- _Action item_:
Determine how many lines of the listing contain the word "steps". The reply is that number alone.

- _Information provided_:
Start of Block

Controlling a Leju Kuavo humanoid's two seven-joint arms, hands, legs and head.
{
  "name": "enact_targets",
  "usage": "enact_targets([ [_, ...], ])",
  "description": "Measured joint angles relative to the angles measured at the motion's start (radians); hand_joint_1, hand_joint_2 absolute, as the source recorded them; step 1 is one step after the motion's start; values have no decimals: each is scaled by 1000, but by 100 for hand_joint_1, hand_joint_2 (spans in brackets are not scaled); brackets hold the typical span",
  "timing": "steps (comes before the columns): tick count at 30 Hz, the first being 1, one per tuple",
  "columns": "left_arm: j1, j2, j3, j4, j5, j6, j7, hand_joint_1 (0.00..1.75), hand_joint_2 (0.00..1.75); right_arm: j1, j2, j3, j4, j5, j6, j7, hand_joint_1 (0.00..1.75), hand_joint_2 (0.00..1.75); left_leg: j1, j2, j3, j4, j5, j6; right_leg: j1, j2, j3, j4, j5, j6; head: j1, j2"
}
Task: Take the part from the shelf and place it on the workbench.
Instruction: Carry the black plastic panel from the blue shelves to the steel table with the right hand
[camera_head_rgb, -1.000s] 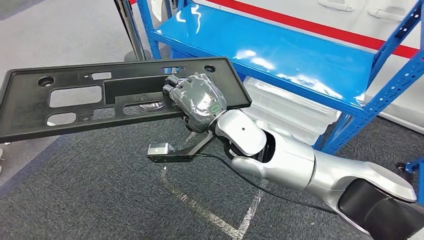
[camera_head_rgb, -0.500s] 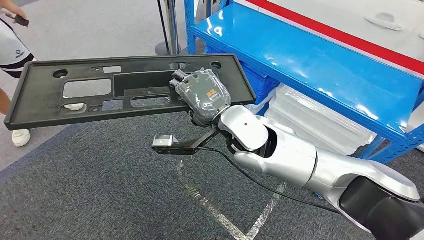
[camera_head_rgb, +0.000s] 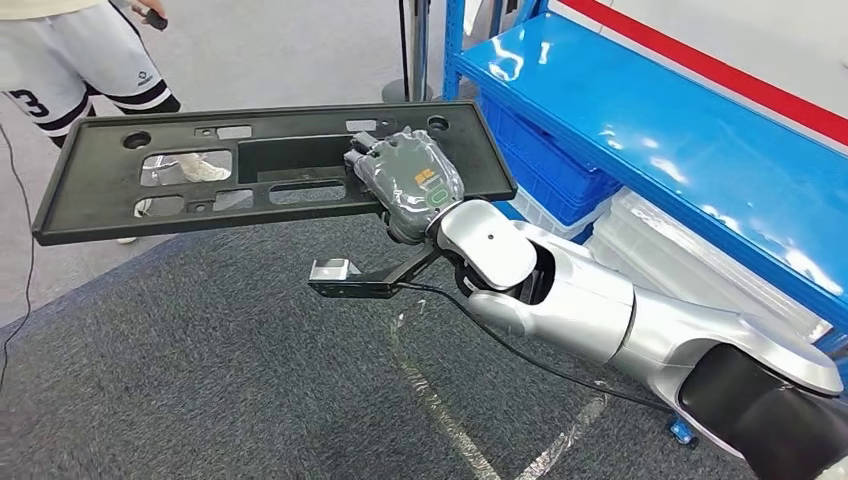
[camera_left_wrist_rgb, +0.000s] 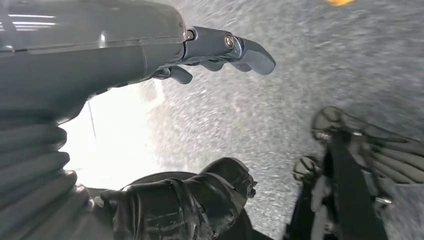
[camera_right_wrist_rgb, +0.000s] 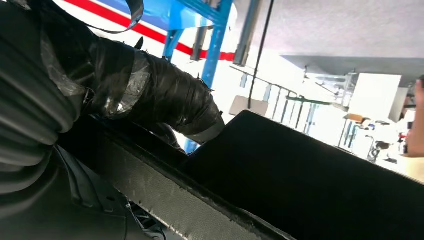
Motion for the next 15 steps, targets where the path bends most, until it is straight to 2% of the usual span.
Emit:
enact_targets([
  [1,1,0,0,0,2,1,2,0,175,-5,0,0,4,-3,1,5,175,175,1,12,39,-66,30,-2,-1,-10,0,5,-5,5,0,0],
  [2,0,-1,0,0,4,1,3,0,175,-11,-2,0,8,-5,1,10,175,175,-2,31,75,-126,47,0,0,-19,-1,11,-10,11,-1,0],
  [3,0,-2,0,0,4,-2,3,0,175,-17,-4,0,12,-7,1,14,175,175,-5,44,99,-170,57,7,3,-28,-3,18,-15,17,0,0],
  [5,-1,-4,0,0,4,-6,3,0,175,-26,-10,-1,21,-13,0,17,175,175,-12,48,107,-191,53,28,11,-44,-5,26,-20,27,2,0],
  [7,2,-4,0,0,3,-8,4,0,175,-28,-16,-2,28,-19,-1,18,175,175,-11,27,101,-191,55,47,10,-53,-5,29,-26,36,8,0],
  [8,2,-4,0,0,3,-8,4,0,175,-29,-20,-2,32,-22,-1,19,175,175,-11,17,101,-192,56,54,7,-39,-8,38,-36,40,11,0],
  [9,2,-3,0,0,3,-8,4,0,175,-30,-26,-3,35,-24,-1,20,175,175,-10,8,101,-194,58,61,4,-15,-21,67,-57,43,14,0],
  [11,2,-3,0,0,4,-8,4,0,175,-30,-38,-6,41,-25,-1,23,175,175,-10,-11,100,-196,61,72,2,41,-76,186,-118,44,19,0],
  [12,1,-3,0,0,4,-8,4,0,175,-29,-44,-6,45,-26,0,24,175,175,-12,-22,99,-197,61,74,3,54,-113,259,-144,42,20,0],
  [13,1,-3,0,0,4,-7,4,0,175,-26,-49,-7,48,-26,0,25,175,175,-14,-36,99,-196,62,76,4,59,-142,311,-155,40,21,0],
  [14,1,-3,0,0,4,-7,4,0,175,-24,-53,-6,51,-27,0,26,175,175,-17,-50,98,-196,62,77,5,61,-157,330,-147,37,21,0],
  [15,0,-3,0,0,3,-6,4,0,175,-22,-55,-7,54,-27,0,27,175,175,-19,-65,99,-195,62,77,6,63,-153,307,-120,31,21,0],
])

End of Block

- _Response for this exercise_:
2